I don’t mean “pull your socks up” – quite the opposite. Rather, if you’re finding said socks consistently round your heels, that might be worth a conversation with a professional, not a coterie of Instagrammers. Similarly, I’m not talking about people who can’t work due to physical or mental illness, the faltering pandemic economy or the myriad specificities of personal circumstance that make a 9-5 job impossible. But then again, the authors of these posts aren’t either.

We can all agree that the diverse traumas of the coronavirus crisis have provided more than enough raw material for the owner of even the stiffest upper lip to curl up into a ball and howl. Nonetheless, for many, the prompt to “take the week off, you deserve it” is about as viable as, “just take a quick holiday to the Bahamas”. Find me a person who wouldn’t stop, even if only for an afternoon, if they felt like they could. Instead, we are informed, the show must go on.

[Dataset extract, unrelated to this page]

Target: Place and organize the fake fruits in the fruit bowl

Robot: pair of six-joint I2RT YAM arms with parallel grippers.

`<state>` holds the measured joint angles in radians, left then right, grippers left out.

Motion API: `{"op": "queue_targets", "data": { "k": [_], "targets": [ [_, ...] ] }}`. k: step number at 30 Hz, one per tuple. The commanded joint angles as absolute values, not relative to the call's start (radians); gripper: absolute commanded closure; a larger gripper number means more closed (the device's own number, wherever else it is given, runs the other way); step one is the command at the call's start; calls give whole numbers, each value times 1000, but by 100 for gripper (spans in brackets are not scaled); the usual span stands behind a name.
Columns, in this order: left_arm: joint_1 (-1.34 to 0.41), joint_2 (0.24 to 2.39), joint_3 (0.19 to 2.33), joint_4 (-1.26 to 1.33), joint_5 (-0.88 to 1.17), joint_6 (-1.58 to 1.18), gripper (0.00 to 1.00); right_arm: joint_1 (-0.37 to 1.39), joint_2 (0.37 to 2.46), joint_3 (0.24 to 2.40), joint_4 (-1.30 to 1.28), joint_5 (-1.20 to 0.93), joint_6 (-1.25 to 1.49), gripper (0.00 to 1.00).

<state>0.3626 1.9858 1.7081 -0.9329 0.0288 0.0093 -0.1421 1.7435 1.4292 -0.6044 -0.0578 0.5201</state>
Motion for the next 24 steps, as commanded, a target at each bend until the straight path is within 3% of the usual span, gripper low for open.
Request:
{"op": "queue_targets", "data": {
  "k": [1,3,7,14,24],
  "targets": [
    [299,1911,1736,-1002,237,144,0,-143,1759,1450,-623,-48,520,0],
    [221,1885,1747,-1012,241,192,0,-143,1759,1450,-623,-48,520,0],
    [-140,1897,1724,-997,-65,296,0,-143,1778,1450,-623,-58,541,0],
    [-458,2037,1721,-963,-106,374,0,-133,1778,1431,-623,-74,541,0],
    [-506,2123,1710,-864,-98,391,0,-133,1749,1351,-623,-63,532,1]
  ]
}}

On the other hand, I’m aware that this is a case of grapes so sour that Aesop could scarcely have dreamt them. Not a week has passed since the pandemic started where I haven’t felt like screaming by Thursday. I’m shattered, and I’m not the only one. The crisis’ background static might have fuzzed into white noise by now, but it’s had untold impacts on everybody’s bandwidths; from emotional robustness to tackling the washing up without getting a bit surprise-weepy, the idea that we’ve got enough in the tank for rampant professional productivity is laughable. All this is true, and yet...

For me and millions of other people, it’s not up to us whether a #selfcare day is “okay”. The pandemic has amplified precarity along with societal inequalities. As a freelancer who’s fallen squarely through the gaps of both the Self-Employment Income Support Scheme and furlough schemes, the sense that a single slip could send the spinning plates crashing down is ever-present.

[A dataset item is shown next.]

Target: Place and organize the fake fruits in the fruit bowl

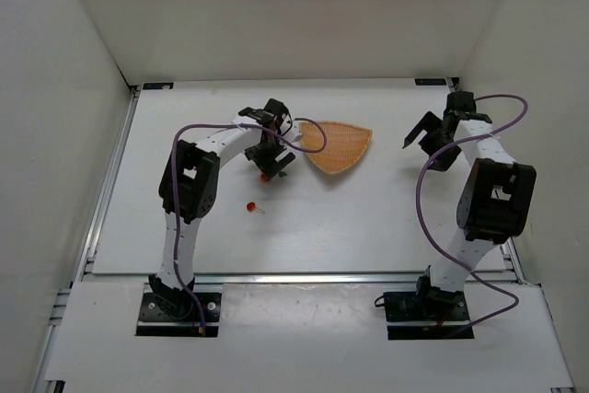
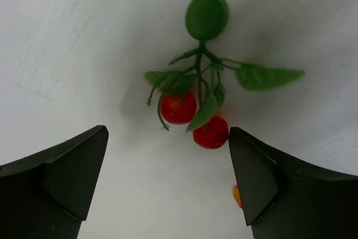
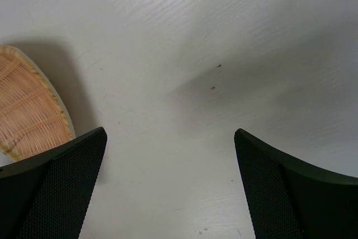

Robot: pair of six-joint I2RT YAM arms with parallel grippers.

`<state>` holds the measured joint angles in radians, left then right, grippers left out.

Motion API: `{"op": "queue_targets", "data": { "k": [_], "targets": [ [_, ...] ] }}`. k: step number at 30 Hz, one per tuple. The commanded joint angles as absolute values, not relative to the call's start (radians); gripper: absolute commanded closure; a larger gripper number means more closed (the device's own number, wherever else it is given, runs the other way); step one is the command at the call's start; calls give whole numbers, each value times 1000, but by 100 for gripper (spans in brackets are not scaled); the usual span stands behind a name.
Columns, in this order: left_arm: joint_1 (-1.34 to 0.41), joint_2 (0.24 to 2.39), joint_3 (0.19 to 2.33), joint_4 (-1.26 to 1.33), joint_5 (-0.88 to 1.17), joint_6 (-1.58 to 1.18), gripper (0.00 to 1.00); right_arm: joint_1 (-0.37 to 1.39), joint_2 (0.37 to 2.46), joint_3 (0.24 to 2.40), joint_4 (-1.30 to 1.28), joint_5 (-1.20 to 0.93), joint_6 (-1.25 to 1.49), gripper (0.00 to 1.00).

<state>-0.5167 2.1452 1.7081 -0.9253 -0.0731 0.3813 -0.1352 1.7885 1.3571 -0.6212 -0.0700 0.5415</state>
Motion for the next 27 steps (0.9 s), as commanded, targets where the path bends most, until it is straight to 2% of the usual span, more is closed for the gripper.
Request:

Despite Rishi Sunak’s record spending, there remain huge swathes of the population for whom the edict “work from home” or “isolate for 10 days” are simply unviable. One domino, one day’s missed wage, and the whole production comes tumbling down. Parents pivoting from conference call to nappy change, up till midnight finishing their day job’s to-do list, are making it through by the skin of their teeth.

All these people need a day – nay, a year – off, and a chirpy online reminder is less likely to be met with “oh yeah, good point!” than “no kidding”. Tell that to my children. To my boss. To my landlord.

As someone wiser than me noted right at the beginning of the crisis, coronavirus has landed us not so much in the same boat as the same storm. It’s alright for some, and it’s certainly not alright for others.